[Stored items]
%%

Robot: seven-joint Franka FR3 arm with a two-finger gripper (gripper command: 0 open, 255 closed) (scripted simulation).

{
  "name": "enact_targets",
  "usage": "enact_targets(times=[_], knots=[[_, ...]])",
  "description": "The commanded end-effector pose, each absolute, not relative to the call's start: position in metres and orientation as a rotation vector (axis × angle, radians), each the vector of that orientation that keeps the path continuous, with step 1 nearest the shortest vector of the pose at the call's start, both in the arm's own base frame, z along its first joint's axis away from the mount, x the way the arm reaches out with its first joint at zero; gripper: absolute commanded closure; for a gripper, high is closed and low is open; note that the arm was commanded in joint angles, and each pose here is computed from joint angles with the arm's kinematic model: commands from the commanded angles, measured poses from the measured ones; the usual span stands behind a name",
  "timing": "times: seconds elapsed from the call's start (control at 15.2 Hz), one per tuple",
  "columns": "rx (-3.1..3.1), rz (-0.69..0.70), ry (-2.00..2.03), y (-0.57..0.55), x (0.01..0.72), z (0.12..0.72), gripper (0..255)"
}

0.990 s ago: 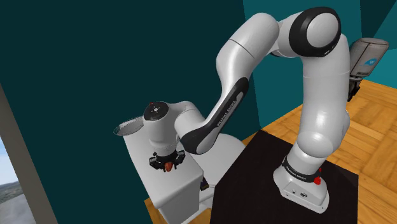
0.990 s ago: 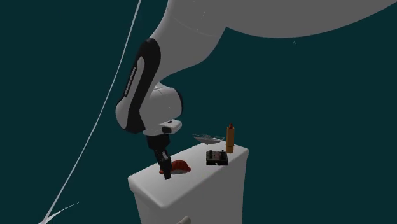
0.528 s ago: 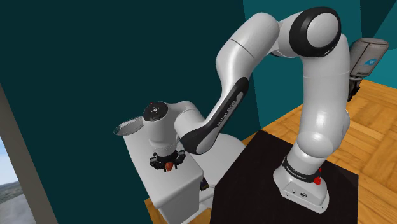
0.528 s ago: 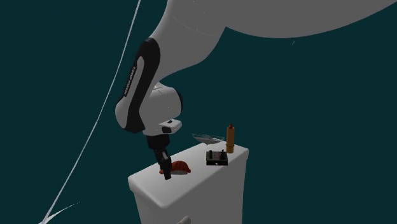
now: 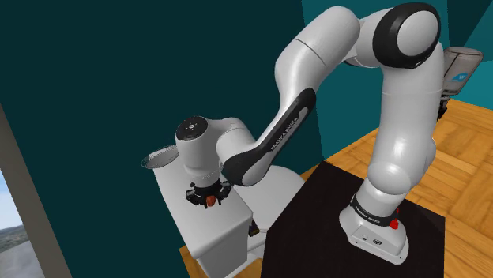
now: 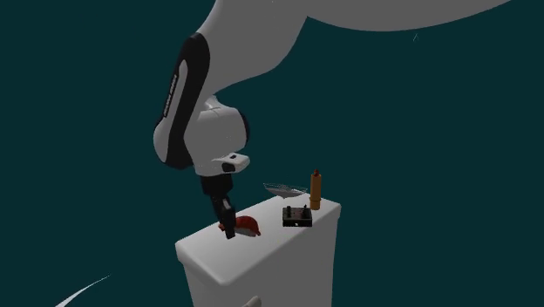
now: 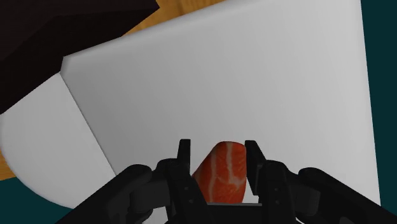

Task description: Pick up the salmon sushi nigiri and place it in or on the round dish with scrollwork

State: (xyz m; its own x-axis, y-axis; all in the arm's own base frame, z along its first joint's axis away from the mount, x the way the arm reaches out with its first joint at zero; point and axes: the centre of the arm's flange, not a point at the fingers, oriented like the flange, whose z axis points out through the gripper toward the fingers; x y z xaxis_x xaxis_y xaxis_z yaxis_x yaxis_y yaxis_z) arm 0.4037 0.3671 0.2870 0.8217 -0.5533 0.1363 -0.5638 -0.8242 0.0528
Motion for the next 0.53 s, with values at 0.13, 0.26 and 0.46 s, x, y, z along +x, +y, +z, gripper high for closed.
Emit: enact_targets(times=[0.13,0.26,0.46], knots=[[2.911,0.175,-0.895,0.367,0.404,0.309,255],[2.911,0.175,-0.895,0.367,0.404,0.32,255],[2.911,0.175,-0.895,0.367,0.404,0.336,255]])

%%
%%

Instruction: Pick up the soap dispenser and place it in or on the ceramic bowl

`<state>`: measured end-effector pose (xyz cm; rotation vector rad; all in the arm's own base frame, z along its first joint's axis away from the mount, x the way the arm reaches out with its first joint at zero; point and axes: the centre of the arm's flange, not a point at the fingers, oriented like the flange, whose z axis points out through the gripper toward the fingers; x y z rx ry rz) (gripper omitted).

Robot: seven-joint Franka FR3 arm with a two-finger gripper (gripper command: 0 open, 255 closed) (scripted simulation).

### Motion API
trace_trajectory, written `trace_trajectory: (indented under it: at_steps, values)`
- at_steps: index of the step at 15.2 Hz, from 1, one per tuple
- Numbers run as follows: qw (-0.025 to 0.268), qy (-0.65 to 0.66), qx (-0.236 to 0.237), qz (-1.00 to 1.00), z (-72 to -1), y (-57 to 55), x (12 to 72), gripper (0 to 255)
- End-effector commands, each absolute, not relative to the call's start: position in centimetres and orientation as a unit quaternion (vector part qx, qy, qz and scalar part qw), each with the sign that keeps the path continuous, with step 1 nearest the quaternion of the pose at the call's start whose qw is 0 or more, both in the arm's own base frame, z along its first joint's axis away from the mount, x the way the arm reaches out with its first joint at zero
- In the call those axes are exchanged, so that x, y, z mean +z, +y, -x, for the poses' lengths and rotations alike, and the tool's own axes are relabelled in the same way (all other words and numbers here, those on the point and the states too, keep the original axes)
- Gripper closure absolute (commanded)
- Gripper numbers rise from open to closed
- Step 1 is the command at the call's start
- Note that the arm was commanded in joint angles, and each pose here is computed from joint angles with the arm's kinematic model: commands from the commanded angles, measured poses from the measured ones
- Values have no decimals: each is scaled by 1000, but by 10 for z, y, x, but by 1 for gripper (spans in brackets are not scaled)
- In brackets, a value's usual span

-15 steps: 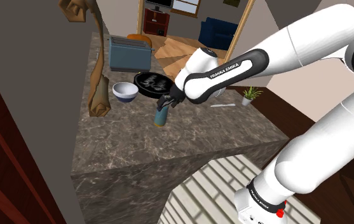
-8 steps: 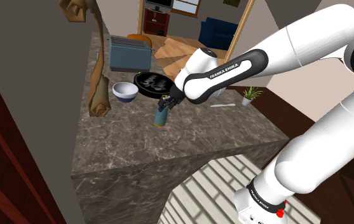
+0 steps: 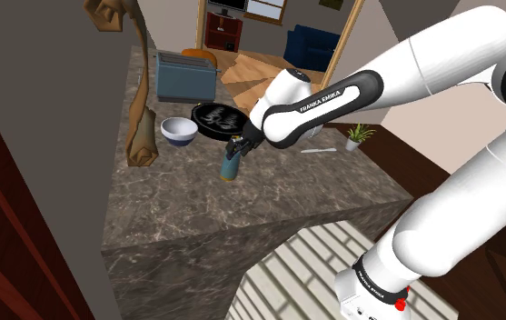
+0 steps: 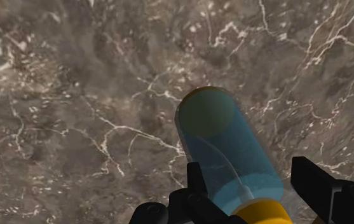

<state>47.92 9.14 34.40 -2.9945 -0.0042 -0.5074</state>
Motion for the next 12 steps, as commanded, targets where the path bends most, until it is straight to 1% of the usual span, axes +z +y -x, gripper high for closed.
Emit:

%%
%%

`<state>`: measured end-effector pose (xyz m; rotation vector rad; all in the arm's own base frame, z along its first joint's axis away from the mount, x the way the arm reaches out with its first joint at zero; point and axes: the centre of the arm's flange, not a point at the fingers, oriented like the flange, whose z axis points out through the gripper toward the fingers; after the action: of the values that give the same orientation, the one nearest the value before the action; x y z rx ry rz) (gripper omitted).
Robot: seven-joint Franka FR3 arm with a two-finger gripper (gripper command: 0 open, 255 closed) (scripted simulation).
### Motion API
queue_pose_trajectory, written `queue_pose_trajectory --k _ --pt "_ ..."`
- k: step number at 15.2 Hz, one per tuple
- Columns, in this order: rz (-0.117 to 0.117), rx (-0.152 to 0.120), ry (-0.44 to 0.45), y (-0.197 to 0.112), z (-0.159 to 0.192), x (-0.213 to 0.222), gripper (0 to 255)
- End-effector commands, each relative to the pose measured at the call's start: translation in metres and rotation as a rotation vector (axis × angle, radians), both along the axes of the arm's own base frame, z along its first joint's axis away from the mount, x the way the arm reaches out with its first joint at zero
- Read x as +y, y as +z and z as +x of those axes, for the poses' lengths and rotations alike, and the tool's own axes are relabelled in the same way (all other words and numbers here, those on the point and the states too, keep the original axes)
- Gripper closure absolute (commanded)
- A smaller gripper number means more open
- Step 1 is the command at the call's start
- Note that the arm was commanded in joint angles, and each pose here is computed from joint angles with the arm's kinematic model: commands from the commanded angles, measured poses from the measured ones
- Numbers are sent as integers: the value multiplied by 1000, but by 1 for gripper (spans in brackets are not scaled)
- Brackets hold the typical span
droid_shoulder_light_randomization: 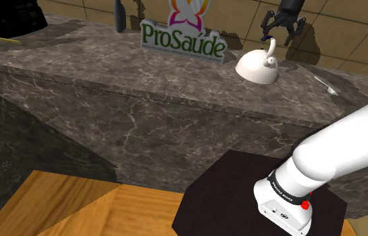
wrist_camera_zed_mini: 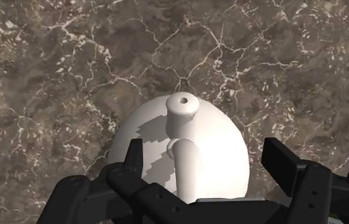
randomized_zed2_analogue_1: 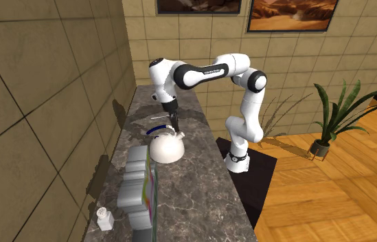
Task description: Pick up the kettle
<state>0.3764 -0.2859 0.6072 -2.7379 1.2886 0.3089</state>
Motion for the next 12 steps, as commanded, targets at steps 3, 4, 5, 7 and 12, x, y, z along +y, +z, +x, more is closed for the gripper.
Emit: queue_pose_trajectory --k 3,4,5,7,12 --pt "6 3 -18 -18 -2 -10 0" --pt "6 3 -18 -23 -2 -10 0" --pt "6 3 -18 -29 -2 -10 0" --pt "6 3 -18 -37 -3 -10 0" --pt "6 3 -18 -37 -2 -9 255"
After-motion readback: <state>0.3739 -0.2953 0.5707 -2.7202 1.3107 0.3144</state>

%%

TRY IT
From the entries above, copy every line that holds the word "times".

SOLVED EXERCISE
  "usage": "enact_targets(times=[_], knots=[[_, ...]])",
  "timing": "times: seconds elapsed from the call's start (control at 15.2 Hz), one per tuple",
Emit: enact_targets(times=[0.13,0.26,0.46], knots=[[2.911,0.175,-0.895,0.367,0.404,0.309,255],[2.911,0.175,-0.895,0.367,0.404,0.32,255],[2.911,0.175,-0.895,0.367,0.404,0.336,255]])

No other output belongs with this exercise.